The United Nations said one of its employees was killed in Rafah while traveling in a vehicle marked with the U.N. flag.

The United Nations said one of its employees was killed in Rafah while traveling in a vehicle marked with the U.N. flag. (Rafiq Maqbool/AP)

A United Nations staff member employed by the U.N. Department of Safety and Security was killed while traveling in a U.N. vehicle from Rafah to the European Hospital in the southwest corner of Khan Younis, according to a statement Monday by Farhan Haq, deputy spokesman for the secretary general. Another U.N. staffer was injured in the attack.

The person killed was Waibhav Anil Kale, 46, an Indian national who began work as a U.N. security service coordinator in Gaza last month, according to people familiar with the incident.

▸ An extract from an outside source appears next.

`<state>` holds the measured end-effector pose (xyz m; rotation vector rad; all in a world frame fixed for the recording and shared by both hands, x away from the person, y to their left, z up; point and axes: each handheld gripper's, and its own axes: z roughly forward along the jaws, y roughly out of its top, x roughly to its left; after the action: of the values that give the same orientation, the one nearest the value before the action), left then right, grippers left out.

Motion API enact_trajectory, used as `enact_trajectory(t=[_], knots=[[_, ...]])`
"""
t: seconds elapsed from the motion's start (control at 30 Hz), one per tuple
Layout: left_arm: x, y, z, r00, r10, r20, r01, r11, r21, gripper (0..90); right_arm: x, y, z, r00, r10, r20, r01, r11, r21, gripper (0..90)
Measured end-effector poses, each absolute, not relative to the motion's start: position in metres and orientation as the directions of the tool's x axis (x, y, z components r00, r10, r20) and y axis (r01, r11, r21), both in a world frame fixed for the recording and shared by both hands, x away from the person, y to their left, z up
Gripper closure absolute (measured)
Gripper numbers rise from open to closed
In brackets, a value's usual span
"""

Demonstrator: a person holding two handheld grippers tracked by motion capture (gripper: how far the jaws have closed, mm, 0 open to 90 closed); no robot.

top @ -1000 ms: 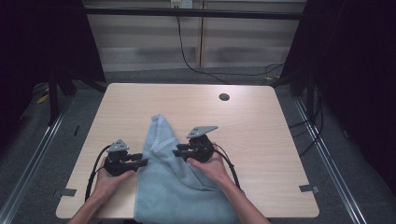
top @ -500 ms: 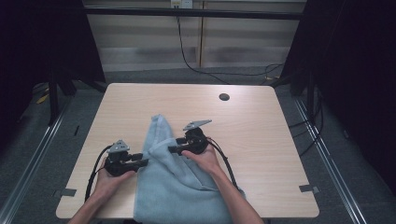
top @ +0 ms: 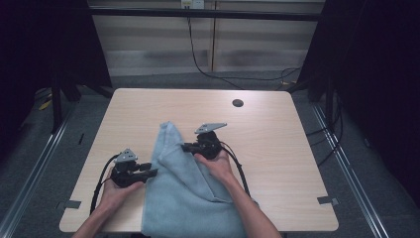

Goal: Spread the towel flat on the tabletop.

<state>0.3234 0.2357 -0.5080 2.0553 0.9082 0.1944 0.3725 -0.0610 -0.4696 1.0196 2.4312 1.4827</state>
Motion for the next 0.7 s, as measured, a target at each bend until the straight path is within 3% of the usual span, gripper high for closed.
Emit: enact_trajectory(t=[0.13,0.37,0.67,0.7], knots=[[0.323,0.236,-0.508,0.723,0.665,-0.187,0.533,-0.366,0.763,57.9,0.372,-0.085,-0.447,-0.743,0.642,0.186,0.458,0.286,0.842,88.9],[0.323,0.236,-0.508,0.724,0.665,-0.181,0.53,-0.37,0.763,57.7,0.379,-0.176,-0.4,-0.607,0.787,0.113,0.435,0.21,0.875,89.0],[0.326,0.231,-0.508,0.735,0.651,-0.19,0.526,-0.371,0.765,52.3,0.407,-0.23,-0.398,-0.486,0.869,0.097,0.49,0.179,0.853,88.1],[0.327,0.231,-0.508,0.738,0.649,-0.185,0.523,-0.377,0.765,51.1,0.408,-0.233,-0.401,-0.461,0.884,0.083,0.5,0.182,0.846,83.5]])
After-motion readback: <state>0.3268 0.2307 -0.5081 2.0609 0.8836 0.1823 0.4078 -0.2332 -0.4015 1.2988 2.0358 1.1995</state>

The people, who spoke on the condition of anonymity while the incident remains under investigation, said there was not yet conclusive information about who fired at the vehicle.

Married with two teenage children, Kale had been traveling in a clearly marked U.N. vehicle to the European Hospital in Rafah, said the people familiar with the incident.

Haq confirmed that Kale was the first international U.N. casualty since the beginning of the conflict on Oct 7. He added that “we inform the Israeli side of the movement of all our convoys. They are all clearly marked U.N. vehicles.”

A spokesperson for the Israel Defense Forces said the IDF had not been made aware of the route of the vehicle and said the incident was “under review.”

Video footage captured in front of the emergency department of the European Hospital — where the injured U.N. worker is reportedly receiving medical treatment — showed the aftermath of Monday’s attack. Bullet holes are visible in the rear windows of a white van with U.N. lettering stamped across the trunk and front doors of the vehicle — and a U.N. flag staked above the gas hub.

Avi Hyman, a spokesperson for the Israeli Prime Minister’s Office, said in a news briefing Monday that 87% of all U.N. coordination requests for aid distribution had been approved. But travel approvals do not always guarantee safe passage for aid personnel.

Since Oct. 7, 191 U.N. workers have been killed in Gaza — including Kale — according to Olga Cherevno, a spokesperson for the U.N. Office for the Coordination of Humanitarian Affairs. Almost all of them were Palestinians. The Israel-Gaza war has become the most deadly conflict for U.N. workers since the agency began monitoring staff casualties.

Noting the war’s heavy toll on both civilians and humanitarian workers, U.N. Secretary General António Guterres called for “an immediate humanitarian cease-fire and for the release of all hostages.”

The death of the U.N. worker comes days after the Biden administration released a 46-page unclassified report stating that it was “reasonable to assess” that Israel had violated international law using U.S. weapons in its military campaign in Gaza, and that Israeli “action or inaction” had stymied the flow of humanitarian aid into the enclave.

“There is no safe place in Gaza, even if you’re an aid worker who has the added benefit of a deconfliction system,” Anastasia Moran, associate director for U.S. advocacy at the International Rescue Committee, said in a briefing Monday. “The deconfliction system that has been used for six months has failed to protect the humanitarian community.”